- WHAT THE TASK ASKS -
A faithful copy is required. Print each line of the data exactly and omit the pictures.
*** DATASET EXCERPT
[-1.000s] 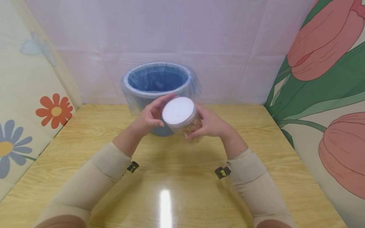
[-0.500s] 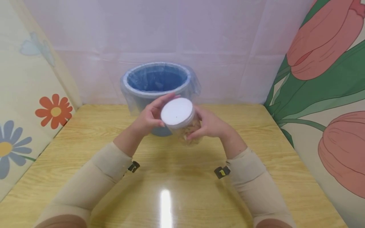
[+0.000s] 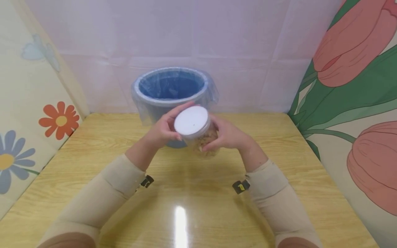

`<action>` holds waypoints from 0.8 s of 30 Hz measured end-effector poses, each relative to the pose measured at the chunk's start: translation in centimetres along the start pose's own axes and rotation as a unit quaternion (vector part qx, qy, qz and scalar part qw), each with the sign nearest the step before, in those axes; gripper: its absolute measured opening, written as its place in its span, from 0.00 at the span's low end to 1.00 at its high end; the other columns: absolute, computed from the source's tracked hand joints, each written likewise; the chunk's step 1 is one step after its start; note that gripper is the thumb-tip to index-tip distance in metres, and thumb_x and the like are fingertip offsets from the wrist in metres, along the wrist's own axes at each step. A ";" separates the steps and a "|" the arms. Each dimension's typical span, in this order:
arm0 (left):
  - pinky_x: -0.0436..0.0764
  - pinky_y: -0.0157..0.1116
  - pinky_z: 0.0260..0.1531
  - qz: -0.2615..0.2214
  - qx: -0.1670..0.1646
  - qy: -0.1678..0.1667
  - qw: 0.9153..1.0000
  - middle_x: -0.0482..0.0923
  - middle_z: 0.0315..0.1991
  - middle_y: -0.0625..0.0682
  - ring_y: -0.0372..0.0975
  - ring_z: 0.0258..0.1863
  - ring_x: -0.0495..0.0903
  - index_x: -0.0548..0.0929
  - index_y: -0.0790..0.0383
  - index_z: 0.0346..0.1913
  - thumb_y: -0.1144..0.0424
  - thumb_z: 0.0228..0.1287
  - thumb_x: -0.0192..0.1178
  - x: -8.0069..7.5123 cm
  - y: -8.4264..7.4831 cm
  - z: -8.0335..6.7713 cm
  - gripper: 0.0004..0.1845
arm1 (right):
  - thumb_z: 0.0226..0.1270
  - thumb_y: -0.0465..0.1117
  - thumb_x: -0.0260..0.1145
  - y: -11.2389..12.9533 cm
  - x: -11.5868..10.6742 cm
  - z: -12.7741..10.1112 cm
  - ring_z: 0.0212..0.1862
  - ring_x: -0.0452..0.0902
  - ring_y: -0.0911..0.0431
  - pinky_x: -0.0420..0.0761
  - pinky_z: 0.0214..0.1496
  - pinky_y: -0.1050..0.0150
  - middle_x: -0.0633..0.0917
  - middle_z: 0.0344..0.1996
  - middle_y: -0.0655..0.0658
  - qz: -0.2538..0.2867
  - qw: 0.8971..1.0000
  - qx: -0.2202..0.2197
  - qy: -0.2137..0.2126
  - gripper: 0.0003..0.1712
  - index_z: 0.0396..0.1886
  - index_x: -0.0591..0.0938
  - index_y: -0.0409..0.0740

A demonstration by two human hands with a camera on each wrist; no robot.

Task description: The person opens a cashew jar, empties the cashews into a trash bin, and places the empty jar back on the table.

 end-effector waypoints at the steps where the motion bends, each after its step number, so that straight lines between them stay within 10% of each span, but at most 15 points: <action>1: 0.61 0.46 0.63 -0.001 -0.001 -0.003 1.000 0.57 0.65 0.65 0.49 0.62 0.62 0.52 0.73 0.68 0.46 0.38 0.72 0.0 0.0 0.0 0.59 | 0.36 0.30 0.76 0.0 0.0 0.0 0.58 0.66 0.48 0.69 0.61 0.53 0.69 0.57 0.40 -0.001 1.000 0.000 -0.004 0.54 0.66 0.58 0.37; 24: 0.71 0.40 0.56 0.094 -0.036 -0.161 0.982 0.62 0.65 0.59 0.47 0.57 0.69 0.59 0.64 0.68 0.39 0.33 0.69 -0.9 0.1 -0.1 0.58 | 0.33 0.37 0.80 -0.1 -0.7 0.4 0.60 0.64 0.50 0.63 0.63 0.48 0.70 0.59 0.44 -0.128 0.974 0.075 -0.171 0.57 0.66 0.60 0.46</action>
Point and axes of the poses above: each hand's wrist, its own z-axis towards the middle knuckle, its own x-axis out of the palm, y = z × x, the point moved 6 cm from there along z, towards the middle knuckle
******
- TASK OUTPUT -
[-1.000s] 
[-0.500s] 
[+0.000s] 

`<action>` holds waypoints from 0.8 s of 30 Hz measured end-effector poses, each relative to the pose measured at the chunk's start: translation in centimetres along the start pose's own axes and rotation as a unit quaternion (vector part qx, qy, qz and scalar part qw), each with the sign nearest the step before, in those axes; gripper: its absolute measured opening, written as its place in its span, from 0.00 at the span's low end to 1.00 at its high end; the other columns: absolute, computed from the source's tracked hand joints, each written likewise; the chunk's step 1 is one step after its start; note that gripper is the thumb-tip to index-tip distance in metres, and thumb_x and the like are fingertip offsets from the wrist in metres, along the wrist's own axes at each step. A ";" separates the steps and a "|" the arms. Each dimension's typical span, in this order:
arm0 (left):
  - pinky_x: -0.0436..0.0764
  - pinky_y: -0.0157..0.1116
  - pinky_z: 0.0260..0.1531
  - qz: -0.2615..0.2214
  - qx: -0.1670..0.1646
  - qy: -0.1678..0.1667
  - qw: 0.9153..1.0000
  - middle_x: -0.0482..0.0923
  - middle_z: 0.0315..0.1991
  - middle_y: -0.0625..0.0682
  - ring_y: -0.0372..0.0975
  - ring_z: 0.0258..0.1863
  - ring_x: -0.0495..0.0903
  - index_x: -0.0548..0.0929
  - index_y: -0.0790..0.0383
  - index_z: 0.0346..0.1913
  - thumb_y: -0.1144..0.0424
  - thumb_z: 0.0228..0.1287
  - thumb_x: -0.0192..0.1178
  - x: -8.0069..7.5123 cm
  - y: -8.4264..7.4831 cm
  - z: -8.0335..6.7713 cm
  - gripper: 0.0004..0.1845
arm1 (right):
  - thumb_z: 0.0226..0.1270
  - thumb_y: -0.0465..0.1117
  - thumb_x: -0.0260..0.1145
  - y: -11.2389..12.9533 cm
  - x: -11.5868..10.6742 cm
  - z: -12.7741..10.1112 cm
  - ring_z: 0.0212..0.1862
  - ring_x: -0.0452..0.0902
  - ring_y: -0.0911..0.0431
  - pinky_x: -0.0420..0.0761
  - pinky_z: 0.0214..0.1496
  - pinky_y: -0.1050..0.0150
  - middle_x: -0.0633..0.0917
  - middle_z: 0.0344..0.1996
  - middle_y: -0.0655..0.0658
  - qz: -0.2538..0.2867
  - qw: 0.8971..1.0000
  - qx: -0.2202..0.2197
  - qy: -0.2137..0.2126
  - gripper: 0.0003..0.1712
  - index_z: 0.0396..0.1886
  - index_x: -0.0591..0.0938
  - index_y: -0.0409..0.0740

A demonstration by two human hands with a camera on each wrist; no robot.

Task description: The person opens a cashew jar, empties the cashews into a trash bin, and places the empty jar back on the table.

 end-effector waypoints at the steps where the motion bends, each after its step number, so that straight lines between them stay within 10% of each span, but at most 15 points: <action>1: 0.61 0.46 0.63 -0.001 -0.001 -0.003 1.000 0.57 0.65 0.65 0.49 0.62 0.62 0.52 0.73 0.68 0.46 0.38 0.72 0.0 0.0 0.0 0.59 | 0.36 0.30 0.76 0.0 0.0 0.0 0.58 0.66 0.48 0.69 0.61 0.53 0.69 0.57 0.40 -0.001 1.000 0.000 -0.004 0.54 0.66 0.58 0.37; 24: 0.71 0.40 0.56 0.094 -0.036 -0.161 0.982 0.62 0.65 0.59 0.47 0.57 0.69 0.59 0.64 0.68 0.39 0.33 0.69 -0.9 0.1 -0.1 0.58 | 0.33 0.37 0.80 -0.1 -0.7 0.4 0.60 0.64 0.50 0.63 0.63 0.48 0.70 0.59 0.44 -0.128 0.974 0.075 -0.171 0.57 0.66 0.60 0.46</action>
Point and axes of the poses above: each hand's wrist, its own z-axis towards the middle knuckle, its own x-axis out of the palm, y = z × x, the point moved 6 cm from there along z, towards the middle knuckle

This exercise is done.